Kalp Ritim Bozuklukları Tedavisinde Neler Yapılır?
Kalp ritim bozukluklarının giderilmesinde aritmiye yol açan altta yatan nedenin doğru tespit edilmesi elzemdir. Altta yatan hastalığın tedavi edilmesi sıklıkla kalp ritim bozukluğunun da sonlandırılmasını temin eder. Bununla birlikte yaşamı tehdit edebilen veya ciddi klinik bozulmaya yol açan bazı ritim bozukluklarında kalp ritminin tekrar normale dönmesini sağlamak için medikal tedaviden sıklıkla yararlanılır.
Taşikardi olarak da bilinen hızlı ritimlerde kalbin yavaşlatılması ve sağlıklı ritmine döndürülmesi için anti-aritmik adı verilen ilaç gruplarından yararlanılır. Kalp krizi, kalp kapak bozuklukları gibi kalp hastalıklarının seyrinde görülen bazı ritim bozukluklarında kalp damarlarının tekrar fonksiyonel hale getirilmesi veya kapak probleminin düzeltilmesi gerekir. Yaşamı tehdit eden ventriküler taşikardi veya ventriküler fibrilasyon gibi durumlarda elektroşok tedavisinin uygulanması gerekebilir.
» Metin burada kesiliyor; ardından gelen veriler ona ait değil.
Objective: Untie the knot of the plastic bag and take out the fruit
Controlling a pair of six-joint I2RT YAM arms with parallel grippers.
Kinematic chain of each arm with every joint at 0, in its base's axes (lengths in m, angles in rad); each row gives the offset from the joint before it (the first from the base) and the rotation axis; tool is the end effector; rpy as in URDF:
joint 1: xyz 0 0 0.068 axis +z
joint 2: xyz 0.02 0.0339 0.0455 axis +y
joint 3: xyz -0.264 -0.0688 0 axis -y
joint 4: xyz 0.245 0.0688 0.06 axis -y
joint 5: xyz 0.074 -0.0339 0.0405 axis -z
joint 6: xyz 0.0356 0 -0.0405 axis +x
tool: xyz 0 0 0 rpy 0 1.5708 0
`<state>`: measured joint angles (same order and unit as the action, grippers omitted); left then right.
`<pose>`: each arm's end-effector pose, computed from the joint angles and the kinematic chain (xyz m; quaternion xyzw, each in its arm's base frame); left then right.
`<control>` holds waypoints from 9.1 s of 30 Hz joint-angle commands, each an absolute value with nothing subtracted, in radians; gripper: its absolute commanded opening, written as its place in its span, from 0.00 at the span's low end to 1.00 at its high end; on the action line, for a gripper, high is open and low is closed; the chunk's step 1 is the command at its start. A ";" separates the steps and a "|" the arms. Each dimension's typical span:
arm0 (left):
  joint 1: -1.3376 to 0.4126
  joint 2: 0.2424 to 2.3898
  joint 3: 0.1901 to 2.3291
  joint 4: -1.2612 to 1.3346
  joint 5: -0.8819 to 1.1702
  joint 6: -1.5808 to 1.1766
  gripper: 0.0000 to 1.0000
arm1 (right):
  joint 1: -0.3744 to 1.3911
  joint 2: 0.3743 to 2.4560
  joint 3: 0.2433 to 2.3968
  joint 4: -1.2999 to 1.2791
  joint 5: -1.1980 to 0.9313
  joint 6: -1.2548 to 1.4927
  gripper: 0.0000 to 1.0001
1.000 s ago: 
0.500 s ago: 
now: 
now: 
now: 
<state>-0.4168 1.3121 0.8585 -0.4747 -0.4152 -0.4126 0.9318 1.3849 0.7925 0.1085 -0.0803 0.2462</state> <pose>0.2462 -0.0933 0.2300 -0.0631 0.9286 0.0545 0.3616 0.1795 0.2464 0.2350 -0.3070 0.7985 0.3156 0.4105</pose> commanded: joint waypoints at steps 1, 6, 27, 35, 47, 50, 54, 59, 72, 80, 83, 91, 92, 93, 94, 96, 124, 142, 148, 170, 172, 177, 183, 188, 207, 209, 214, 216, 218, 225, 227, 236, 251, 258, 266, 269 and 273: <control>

Ritim bozukluklarının seyrinde kalbin pompalama fonksiyonunun yetersiz kalması nedeniyle dolaşım sisteminde damar içi pıhtılaşma riski yükselir ve beyin başta olmak üzere diğer organlara pıhtı atılma riski artar. Bu nedenle bazı aritmilerde tedavide kan sulandırıcı ilaçlara başvurulabilir.
Kalp Ritim Bozuklukları Nedir? Hakkında Sık Sorulan Sorular
Kalbin normalden daha hızlı attığı ritimlerde taşikardiden söz edilir. Dakikada 100’den fazla atması taşikardinin varlığını gösterir.
Kalbin atım hızının normalden daha yavaş olduğu ritimleri kapsar. Bu bakımdan dakikada 60’tan daha az miktarda atan kalpte bradikardiden bahsedilir.